### What the task asks
Only the text of the records belongs in the answer, copied exactly and without pictures.

Data shown section start

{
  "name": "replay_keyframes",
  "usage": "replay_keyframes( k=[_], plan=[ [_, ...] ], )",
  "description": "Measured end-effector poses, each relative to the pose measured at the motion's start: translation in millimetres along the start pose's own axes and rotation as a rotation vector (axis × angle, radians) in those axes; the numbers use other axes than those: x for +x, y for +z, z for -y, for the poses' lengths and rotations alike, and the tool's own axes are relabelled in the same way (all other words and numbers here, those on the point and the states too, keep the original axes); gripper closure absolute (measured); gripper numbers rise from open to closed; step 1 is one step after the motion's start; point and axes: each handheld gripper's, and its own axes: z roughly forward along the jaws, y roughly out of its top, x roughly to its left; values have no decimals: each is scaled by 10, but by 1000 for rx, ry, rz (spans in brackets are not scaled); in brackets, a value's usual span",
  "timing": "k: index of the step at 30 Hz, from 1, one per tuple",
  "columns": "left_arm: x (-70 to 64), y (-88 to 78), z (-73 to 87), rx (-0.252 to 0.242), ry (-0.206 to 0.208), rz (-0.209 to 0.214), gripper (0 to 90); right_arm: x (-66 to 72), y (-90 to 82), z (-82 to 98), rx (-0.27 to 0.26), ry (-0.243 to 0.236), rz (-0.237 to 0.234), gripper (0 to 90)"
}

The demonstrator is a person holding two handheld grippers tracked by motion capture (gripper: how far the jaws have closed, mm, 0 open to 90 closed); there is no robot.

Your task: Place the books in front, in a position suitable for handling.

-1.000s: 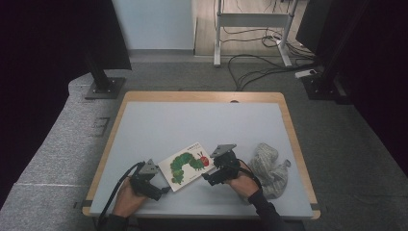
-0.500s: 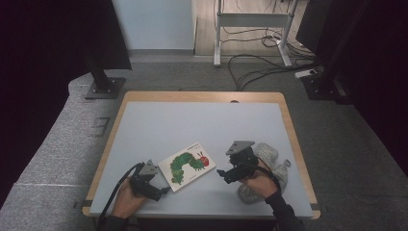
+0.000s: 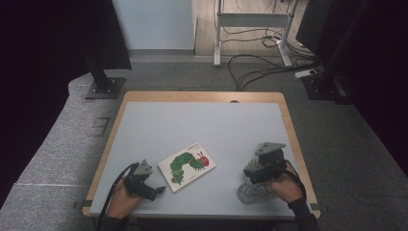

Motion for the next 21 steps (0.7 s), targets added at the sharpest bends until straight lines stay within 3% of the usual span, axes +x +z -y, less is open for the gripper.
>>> replay_keyframes(
  k=[13,19,21],
  plan=[
    [61,-59,67,-3,-31,-24,0,-187,226,458,47,80,11,4],
    [58,-59,69,-4,-31,-26,0,-237,312,564,33,90,28,165],
    [58,-60,70,-4,-31,-28,0,-261,310,588,25,106,37,260]
  ],
)
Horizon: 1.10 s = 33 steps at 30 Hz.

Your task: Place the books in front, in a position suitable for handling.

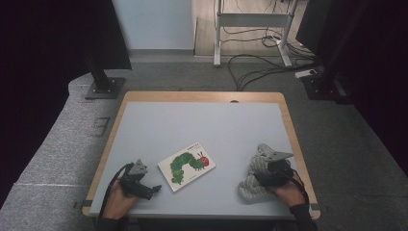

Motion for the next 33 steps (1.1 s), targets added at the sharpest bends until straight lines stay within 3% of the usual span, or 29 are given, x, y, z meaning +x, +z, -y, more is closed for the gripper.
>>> replay_keyframes(
  k=[5,8,16,33],
  plan=[
    [-1,0,2,-1,0,-1,0,-60,-59,46,-16,44,24,571],
    [-2,0,2,-1,-1,-2,0,-85,-75,45,-10,63,21,643],
    [0,1,2,-1,-2,0,0,-82,-171,-45,-23,62,-3,727],
    [0,1,3,-1,-3,0,0,10,-465,-484,-128,27,-87,740]
  ],
)
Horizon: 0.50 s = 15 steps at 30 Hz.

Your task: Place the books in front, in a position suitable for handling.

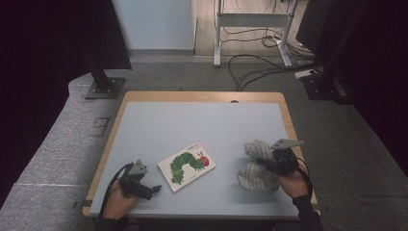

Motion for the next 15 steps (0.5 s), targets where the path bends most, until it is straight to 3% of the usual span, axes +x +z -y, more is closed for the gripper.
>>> replay_keyframes(
  k=[15],
  plan=[
    [1,-1,0,2,4,0,0,242,117,-368,-27,-72,-86,739]
  ],
)
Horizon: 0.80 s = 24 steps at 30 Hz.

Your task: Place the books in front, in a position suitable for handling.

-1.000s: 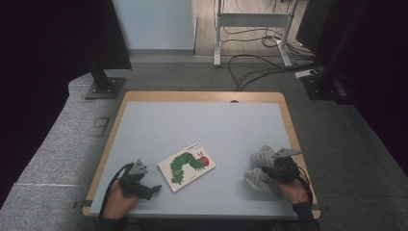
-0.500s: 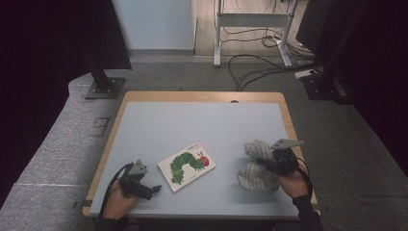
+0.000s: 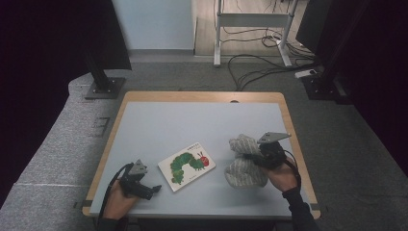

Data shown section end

### Reply to the exercise
{
  "name": "replay_keyframes",
  "usage": "replay_keyframes( k=[_], plan=[ [_, ...] ], )",
  "description": "Measured end-effector poses, each relative to the pose measured at the motion's start: translation in millimetres along the start pose's own axes and rotation as a rotation vector (axis × angle, radians) in those axes; the numbers use other axes than those: x for +x, y for +z, z for -y, for the poses' lengths and rotations alike, and the tool's own axes are relabelled in the same way (all other words and numbers here, those on the point and the states too, keep the original axes); gripper closure absolute (measured); gripper numbers rise from open to closed; step 1 is one step after the motion's start; point and axes: each handheld gripper's, and its own axes: z roughly forward along the jaws, y roughly out of its top, x roughly to its left; values have no decimals: each is scaled by 10, but by 1000 for rx, ry, rz (spans in brackets are not scaled); in brackets, a value's usual span",
  "timing": "k: index of the step at 30 Hz, from 1, one per tuple",
  "columns": "left_arm: x (-70 to 64), y (-88 to 78), z (-73 to 87), rx (-0.252 to 0.242), ry (-0.206 to 0.208), rz (-0.209 to 0.214), gripper (0 to 90); right_arm: x (-66 to 72), y (-90 to 82), z (-82 to 98), rx (-0.27 to 0.26), ry (-0.243 to 0.236), rz (-0.237 to 0.234), gripper (0 to 90)"
}

The demonstrator is a person holding two handheld grippers tracked by motion capture (gripper: how far the jaws have closed, mm, 0 open to 90 closed); there is no robot.

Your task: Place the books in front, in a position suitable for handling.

-1.000s: 
-0.500s: 
+0.000s: 

Motion for the next 21 steps (0.7 s), targets added at the sharpest bends until straight lines stay within 3% of the usual span, axes +x +z -y, less is open for the gripper.
>>> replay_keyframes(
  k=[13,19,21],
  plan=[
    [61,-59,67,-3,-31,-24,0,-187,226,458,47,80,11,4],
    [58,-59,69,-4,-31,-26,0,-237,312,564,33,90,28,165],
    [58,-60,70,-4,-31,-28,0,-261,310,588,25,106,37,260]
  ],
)
Horizon: 1.10 s = 33 steps at 30 Hz.

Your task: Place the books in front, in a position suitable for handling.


Motion for the next 33 steps (1.1 s), targets added at the sharpest bends until straight lines stay within 3% of the usual span, or 29 are given, x, y, z meaning +x, +z, -y, more is closed for the gripper.
>>> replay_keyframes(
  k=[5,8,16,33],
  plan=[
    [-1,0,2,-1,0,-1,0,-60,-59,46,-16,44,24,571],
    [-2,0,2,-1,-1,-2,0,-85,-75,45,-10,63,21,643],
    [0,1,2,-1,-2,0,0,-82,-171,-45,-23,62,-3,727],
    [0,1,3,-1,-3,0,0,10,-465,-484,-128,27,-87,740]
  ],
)
Horizon: 0.50 s = 15 steps at 30 Hz.

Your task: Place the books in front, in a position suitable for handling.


Motion for the next 15 steps (0.5 s), targets where the path bends most, until it is straight to 3% of the usual span, axes +x +z -y, more is closed for the gripper.
>>> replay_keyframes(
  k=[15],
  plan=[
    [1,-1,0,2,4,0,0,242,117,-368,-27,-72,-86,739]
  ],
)
Horizon: 0.80 s = 24 steps at 30 Hz.

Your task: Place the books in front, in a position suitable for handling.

-1.000s: 
-0.500s: 
+0.000s: 

That finishes the exercise, with nothing more to add.